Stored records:
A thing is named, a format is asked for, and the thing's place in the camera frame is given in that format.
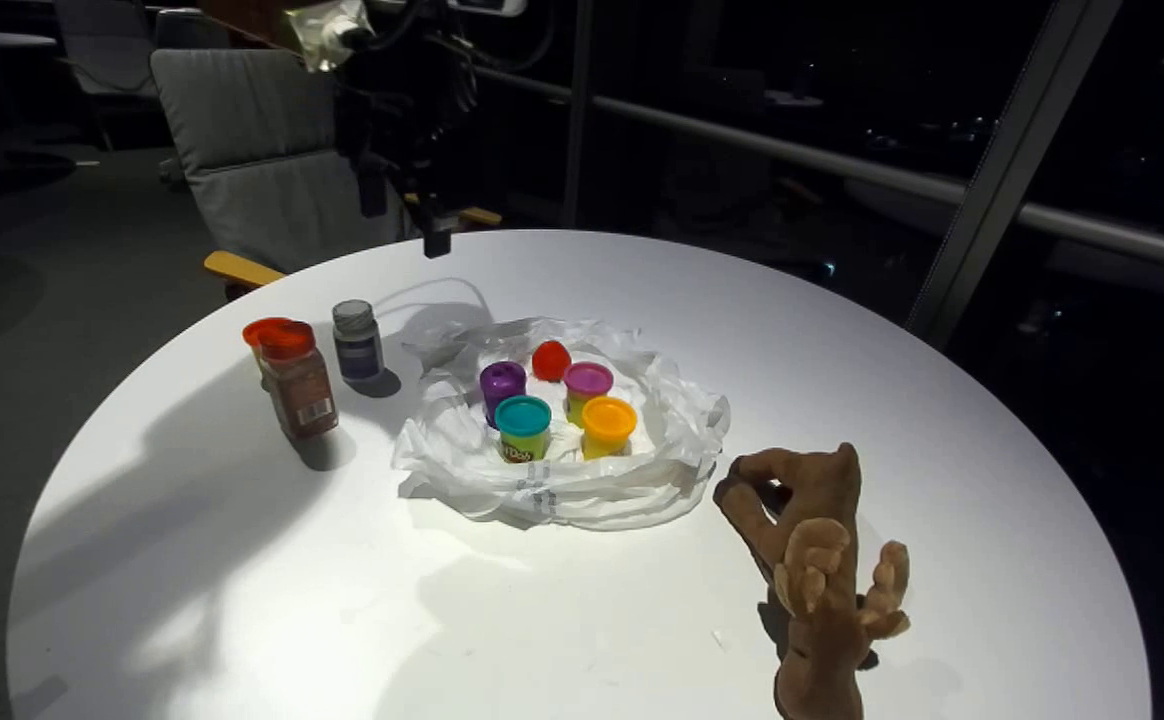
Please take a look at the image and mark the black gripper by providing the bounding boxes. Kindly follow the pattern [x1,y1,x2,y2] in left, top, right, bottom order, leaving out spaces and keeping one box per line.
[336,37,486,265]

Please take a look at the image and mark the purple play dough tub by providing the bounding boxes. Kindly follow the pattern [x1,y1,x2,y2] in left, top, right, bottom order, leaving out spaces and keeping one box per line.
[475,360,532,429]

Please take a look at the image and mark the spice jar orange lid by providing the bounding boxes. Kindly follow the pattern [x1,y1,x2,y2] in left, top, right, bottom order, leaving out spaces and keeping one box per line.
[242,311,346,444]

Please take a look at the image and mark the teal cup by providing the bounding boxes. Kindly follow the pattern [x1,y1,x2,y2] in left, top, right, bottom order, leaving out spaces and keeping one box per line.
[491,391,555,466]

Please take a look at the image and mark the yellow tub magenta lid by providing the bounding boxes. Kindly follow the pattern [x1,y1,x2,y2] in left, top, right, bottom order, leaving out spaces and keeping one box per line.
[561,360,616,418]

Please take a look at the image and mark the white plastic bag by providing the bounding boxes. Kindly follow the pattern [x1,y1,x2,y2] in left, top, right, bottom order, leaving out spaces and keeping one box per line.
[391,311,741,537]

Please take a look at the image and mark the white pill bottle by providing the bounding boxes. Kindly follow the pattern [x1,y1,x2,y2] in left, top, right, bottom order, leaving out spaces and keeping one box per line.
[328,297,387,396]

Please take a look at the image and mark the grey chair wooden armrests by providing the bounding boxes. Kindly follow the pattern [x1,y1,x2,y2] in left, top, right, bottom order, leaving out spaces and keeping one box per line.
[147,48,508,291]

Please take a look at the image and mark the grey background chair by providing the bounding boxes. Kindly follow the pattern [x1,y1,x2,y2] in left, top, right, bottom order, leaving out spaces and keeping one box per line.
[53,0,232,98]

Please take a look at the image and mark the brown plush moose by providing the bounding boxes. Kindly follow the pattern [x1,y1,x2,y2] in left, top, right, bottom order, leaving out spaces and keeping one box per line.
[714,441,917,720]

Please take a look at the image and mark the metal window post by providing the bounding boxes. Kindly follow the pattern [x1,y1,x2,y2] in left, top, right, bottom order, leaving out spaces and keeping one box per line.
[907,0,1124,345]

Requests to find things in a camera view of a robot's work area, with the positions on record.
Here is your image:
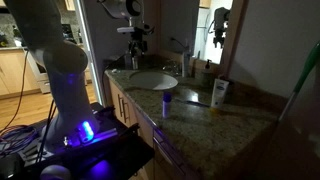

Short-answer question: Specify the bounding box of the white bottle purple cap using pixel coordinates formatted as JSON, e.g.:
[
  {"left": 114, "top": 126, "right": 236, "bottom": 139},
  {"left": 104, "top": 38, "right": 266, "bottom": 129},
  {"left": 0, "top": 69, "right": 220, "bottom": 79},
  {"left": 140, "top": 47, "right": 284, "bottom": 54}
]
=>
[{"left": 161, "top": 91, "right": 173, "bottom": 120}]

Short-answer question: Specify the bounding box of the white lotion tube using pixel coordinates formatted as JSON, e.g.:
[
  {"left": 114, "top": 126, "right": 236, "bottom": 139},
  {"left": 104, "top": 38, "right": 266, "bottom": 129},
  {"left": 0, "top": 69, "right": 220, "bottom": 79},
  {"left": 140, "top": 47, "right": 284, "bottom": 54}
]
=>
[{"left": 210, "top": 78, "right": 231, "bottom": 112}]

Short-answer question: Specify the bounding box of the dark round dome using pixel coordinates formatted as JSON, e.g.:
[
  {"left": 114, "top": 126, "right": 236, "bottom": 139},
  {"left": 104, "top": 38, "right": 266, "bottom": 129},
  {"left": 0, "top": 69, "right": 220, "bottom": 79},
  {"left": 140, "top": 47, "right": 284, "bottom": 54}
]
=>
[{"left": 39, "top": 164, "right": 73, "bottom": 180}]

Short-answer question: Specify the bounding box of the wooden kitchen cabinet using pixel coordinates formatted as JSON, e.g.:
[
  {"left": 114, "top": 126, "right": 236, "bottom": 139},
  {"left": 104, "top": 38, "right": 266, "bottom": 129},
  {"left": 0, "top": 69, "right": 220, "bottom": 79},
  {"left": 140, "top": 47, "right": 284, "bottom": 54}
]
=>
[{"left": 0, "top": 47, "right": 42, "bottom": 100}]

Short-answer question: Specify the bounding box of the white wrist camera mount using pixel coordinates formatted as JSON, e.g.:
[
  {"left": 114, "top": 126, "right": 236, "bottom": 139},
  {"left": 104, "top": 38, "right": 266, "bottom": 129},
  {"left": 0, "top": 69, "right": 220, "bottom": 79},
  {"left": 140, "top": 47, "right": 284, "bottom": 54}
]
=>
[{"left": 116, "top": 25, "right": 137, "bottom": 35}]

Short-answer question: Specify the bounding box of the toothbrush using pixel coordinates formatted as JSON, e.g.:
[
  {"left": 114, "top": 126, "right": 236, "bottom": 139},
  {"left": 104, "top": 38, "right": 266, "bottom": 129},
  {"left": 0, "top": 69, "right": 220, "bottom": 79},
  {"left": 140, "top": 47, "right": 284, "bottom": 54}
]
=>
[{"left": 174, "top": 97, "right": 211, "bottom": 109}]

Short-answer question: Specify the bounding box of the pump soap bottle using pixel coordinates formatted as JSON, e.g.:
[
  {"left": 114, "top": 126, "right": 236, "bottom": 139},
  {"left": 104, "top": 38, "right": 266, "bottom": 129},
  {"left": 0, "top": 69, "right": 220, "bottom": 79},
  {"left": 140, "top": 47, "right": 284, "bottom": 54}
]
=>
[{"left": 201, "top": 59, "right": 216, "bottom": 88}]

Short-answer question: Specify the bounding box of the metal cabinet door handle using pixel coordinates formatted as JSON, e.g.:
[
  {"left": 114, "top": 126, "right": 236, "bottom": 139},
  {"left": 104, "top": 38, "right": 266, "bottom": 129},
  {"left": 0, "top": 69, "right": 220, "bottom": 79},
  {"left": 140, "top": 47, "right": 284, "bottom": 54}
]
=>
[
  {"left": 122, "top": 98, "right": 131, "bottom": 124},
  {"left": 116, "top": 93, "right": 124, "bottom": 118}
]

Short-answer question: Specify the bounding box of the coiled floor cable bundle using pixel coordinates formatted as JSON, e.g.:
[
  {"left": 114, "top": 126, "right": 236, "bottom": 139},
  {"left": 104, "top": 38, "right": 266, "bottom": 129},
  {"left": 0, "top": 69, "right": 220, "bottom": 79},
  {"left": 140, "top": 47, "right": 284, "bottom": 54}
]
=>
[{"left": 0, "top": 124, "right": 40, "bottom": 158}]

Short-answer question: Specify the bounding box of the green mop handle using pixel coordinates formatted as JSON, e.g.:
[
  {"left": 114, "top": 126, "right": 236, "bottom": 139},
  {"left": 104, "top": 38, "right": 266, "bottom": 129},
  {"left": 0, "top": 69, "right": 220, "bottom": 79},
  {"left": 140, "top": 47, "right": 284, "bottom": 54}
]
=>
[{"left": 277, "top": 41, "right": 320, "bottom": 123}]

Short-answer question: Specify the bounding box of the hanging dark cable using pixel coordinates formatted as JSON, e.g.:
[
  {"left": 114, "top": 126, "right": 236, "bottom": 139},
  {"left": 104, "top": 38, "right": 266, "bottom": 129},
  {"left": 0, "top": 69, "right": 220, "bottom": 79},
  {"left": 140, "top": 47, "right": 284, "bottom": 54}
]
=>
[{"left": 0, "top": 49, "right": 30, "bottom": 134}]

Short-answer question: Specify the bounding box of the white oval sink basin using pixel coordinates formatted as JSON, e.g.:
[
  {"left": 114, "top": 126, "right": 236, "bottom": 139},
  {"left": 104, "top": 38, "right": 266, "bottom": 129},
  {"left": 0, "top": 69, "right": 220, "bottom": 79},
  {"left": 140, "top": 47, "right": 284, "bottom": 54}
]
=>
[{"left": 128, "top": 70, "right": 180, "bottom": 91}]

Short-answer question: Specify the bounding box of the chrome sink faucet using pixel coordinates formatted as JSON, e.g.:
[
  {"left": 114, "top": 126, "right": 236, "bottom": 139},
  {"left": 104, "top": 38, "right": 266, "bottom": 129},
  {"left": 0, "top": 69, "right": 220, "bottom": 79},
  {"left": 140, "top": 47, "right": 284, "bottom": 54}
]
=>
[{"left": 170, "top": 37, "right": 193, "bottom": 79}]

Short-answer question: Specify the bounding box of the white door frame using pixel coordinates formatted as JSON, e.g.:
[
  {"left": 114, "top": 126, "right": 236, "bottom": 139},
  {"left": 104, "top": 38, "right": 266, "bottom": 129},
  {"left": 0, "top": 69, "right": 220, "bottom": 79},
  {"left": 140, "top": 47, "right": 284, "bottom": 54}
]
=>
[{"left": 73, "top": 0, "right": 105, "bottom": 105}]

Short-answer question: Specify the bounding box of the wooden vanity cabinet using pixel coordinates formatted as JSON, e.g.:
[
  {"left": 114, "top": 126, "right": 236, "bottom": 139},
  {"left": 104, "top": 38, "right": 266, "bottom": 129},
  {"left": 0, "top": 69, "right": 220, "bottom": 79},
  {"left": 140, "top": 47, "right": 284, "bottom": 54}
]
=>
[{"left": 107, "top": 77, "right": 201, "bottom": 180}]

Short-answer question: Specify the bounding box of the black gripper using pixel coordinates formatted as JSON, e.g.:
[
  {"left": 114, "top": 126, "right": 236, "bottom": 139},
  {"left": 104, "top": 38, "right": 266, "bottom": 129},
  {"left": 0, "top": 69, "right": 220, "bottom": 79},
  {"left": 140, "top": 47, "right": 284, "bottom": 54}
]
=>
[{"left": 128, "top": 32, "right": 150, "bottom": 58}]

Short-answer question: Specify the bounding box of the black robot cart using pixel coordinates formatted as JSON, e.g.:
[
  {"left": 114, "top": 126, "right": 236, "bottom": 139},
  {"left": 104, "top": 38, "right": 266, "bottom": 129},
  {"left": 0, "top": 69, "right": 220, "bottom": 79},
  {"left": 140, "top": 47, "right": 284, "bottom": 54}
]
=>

Work order →
Collect every line from the records above that contains the word "cabinet".

Task answer →
Short-answer question: Specify the bounding box of the wooden kitchen cabinet using pixel coordinates formatted as JSON, e.g.:
Short-answer question: Specify the bounding box of the metal cabinet door handle using pixel coordinates formatted as JSON, e.g.:
Short-answer question: Specify the bounding box of the wooden vanity cabinet using pixel coordinates formatted as JSON, e.g.:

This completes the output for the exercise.